Control Plane in OpenFlow Networks
It’s easy to say “SDN is the physical separation of the network control plane from the forwarding plane, and where a control plane controls several devices,” handwave over the details, and let someone else figure them out. Implementing that concept in a reliable manner is a totally different undertaking.
2013-12-12: Inserted description of in-band control plane in OVS.
OpenFlow Control Plane 101
In an OpenFlow-based network architecture, the controller (or a cluster of redundant controllers) implements control-plane functionality: discovering the network topology and external endpoints (or adjacent network devices), computing the forwarding entries that have to be installed into individual network devices, and downloading them into controlled network devices using OpenFlow protocol.
OpenFlow is an application-level protocol running on top of TCP (and optionally TLS) – the controller and controlled device are IP hosts using IP connectivity services of some unspecified control plane network. Does that bring back fond memories of SDH/SONET days? It should.
Who Will Build the Control Plane Network?
The answer you’ll get from academic-minded OpenFlow zealots is likely “that’s out of scope, let’s focus on the magic new stuff the separation of control- and data plane brings you.” Pretty useless, right? We need a more detailed answer before we start building OpenFlow-based solutions.
As always, history is our best teacher: similar architectures commonly used out-of-band control-plane networks.
Out-of-Band OpenFlow Control Plane
The easiest (but not necessarily the most cost effective) approach to OpenFlow control plane network is to build a separate network connecting management ports of OpenFlow switches with OpenFlow controller. NEC is using this approach in their ProgrammableFlow solution, as is Juniper in its QFabric architecture.
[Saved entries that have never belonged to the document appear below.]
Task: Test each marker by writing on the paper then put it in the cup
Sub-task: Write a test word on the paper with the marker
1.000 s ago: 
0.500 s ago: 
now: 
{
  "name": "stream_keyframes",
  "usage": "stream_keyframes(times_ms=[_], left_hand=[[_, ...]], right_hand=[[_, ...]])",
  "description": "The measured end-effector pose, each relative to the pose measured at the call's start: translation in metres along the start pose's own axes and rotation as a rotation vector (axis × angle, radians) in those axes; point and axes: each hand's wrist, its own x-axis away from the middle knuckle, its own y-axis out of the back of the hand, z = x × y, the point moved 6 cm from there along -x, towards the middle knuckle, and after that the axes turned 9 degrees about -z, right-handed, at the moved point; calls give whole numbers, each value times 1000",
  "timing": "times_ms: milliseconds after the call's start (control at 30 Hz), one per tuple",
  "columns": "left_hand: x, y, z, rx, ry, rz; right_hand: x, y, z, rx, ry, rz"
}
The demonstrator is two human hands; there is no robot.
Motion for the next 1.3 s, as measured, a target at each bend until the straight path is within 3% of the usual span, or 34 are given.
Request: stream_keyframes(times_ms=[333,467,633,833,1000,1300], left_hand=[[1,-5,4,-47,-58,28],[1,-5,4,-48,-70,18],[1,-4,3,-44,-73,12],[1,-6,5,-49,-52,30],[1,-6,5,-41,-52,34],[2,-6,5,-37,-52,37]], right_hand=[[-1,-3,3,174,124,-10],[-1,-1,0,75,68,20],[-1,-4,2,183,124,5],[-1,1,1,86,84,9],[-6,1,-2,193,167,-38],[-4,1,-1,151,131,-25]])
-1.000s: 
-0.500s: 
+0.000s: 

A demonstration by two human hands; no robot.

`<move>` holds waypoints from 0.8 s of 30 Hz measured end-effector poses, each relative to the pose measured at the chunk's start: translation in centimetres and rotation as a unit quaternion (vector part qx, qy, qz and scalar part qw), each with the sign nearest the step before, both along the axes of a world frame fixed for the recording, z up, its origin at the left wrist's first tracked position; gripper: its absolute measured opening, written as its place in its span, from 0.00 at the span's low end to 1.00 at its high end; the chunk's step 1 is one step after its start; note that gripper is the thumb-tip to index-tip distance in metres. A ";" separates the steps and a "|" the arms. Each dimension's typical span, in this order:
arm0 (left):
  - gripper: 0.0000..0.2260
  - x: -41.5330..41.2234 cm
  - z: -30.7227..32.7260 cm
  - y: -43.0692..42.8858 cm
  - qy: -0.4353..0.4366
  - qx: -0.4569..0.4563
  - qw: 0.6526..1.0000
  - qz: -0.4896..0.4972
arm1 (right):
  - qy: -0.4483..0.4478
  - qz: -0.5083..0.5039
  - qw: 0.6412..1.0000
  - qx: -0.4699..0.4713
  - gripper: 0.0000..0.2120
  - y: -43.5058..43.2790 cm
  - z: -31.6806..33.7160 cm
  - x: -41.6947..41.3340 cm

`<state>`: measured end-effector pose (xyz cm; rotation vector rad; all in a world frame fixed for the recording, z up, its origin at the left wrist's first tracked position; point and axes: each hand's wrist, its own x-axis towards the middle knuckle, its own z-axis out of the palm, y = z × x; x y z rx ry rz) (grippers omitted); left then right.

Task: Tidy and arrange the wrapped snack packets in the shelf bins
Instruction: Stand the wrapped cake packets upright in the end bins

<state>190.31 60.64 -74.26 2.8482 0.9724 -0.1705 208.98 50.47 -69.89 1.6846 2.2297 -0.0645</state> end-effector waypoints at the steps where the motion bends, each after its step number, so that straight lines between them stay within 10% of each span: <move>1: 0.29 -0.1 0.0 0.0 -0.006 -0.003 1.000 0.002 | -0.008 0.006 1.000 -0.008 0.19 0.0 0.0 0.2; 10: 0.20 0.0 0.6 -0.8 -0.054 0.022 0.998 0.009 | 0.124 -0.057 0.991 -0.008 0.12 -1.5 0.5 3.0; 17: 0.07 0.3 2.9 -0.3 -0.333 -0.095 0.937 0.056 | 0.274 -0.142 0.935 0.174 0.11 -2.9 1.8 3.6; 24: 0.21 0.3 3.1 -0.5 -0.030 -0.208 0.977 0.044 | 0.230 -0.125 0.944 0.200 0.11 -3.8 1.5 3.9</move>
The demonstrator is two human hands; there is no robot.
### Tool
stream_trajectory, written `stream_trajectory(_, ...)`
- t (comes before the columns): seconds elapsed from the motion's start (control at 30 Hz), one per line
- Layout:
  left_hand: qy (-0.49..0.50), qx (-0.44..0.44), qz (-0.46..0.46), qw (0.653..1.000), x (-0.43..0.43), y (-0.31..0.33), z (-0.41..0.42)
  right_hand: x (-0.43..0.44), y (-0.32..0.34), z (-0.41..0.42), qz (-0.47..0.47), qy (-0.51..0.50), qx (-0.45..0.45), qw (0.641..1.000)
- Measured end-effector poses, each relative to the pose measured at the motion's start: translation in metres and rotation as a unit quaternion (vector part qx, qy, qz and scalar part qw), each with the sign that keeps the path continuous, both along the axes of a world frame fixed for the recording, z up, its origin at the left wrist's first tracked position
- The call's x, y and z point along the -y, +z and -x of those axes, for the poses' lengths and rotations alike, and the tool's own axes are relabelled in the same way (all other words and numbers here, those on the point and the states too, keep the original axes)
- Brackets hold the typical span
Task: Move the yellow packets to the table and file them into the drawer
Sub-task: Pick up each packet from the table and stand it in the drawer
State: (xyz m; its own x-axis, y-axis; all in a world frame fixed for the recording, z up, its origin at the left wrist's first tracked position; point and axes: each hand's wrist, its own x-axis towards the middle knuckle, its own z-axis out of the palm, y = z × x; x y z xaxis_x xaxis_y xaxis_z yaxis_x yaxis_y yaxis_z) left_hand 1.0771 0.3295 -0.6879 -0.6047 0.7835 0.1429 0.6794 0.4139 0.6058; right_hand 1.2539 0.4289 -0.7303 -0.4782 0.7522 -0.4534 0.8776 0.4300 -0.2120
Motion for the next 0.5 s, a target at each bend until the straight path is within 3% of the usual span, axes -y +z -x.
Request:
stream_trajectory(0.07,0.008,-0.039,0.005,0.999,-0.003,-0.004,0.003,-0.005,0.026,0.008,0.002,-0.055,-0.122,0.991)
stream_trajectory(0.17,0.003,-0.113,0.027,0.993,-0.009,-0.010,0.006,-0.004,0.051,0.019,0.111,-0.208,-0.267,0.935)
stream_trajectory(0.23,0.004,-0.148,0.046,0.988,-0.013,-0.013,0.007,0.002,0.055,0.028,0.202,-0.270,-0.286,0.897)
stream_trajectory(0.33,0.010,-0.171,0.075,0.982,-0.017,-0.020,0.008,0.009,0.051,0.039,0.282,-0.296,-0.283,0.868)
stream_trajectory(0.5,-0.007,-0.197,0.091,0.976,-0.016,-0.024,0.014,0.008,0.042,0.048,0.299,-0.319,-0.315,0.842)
There’s something slightly ironic in this approach: you have to build a traditional L2 or L3 network to control the new gear.
You could (in theory) build another OpenFlow-controlled network to implement control-plane network you need, but you’d quickly end with turtles all the way down.
On the other hand, out-of-band control plane network is safe: we know how to build a robust L3 network with traditional gear, and a controller bug cannot disrupt the control-plane communication. I would definitely use this approach in data center environment, where the costs of implementing a dedicated 1GE control-plane network wouldn’t be prohibitively high.
Would the same approach work in WAN/Service Provider environments? Of course it would – after all, we’ve been using it forever to manage traditional optical gear. Does it make sense? It definitely does if you already have an out-of-band network, less so if someone asks you to build a new one to support their bleeding-edge SDN solution.
In-Band Control Plane
It’s possible (in theory) to get OpenFlow switches working with in-band control plane, but it’s a complex and potentially risky undertaking. To get an understanding of the complexities involved, read the relevant Open vSwitch documentation, which succinctly explains the challenges and the OVS solution.
That solution would work under optimal circumstances on properly configured switches, but would still use an out-of-band control plane in networks with transit OpenFlow-controlled switches (a transit switch being a switch passing control-plane traffic between controller and another switch).
But Google Got It to Work
No, they didn’t. They use OpenFlow within the data center edge to control low-cost fixed-configuration switches they used to implement a large-scale routing device. They still run IS-IS and BGP between data centers, and use something functionally equivalent to PCEP to download centrally computed traffic-engineering tunnels into the data center edge routers.
NVP/NSX use another approach: because everything they're actually controlling on the physical network is going through a tunnel, they can just use the raw physical network itself for control.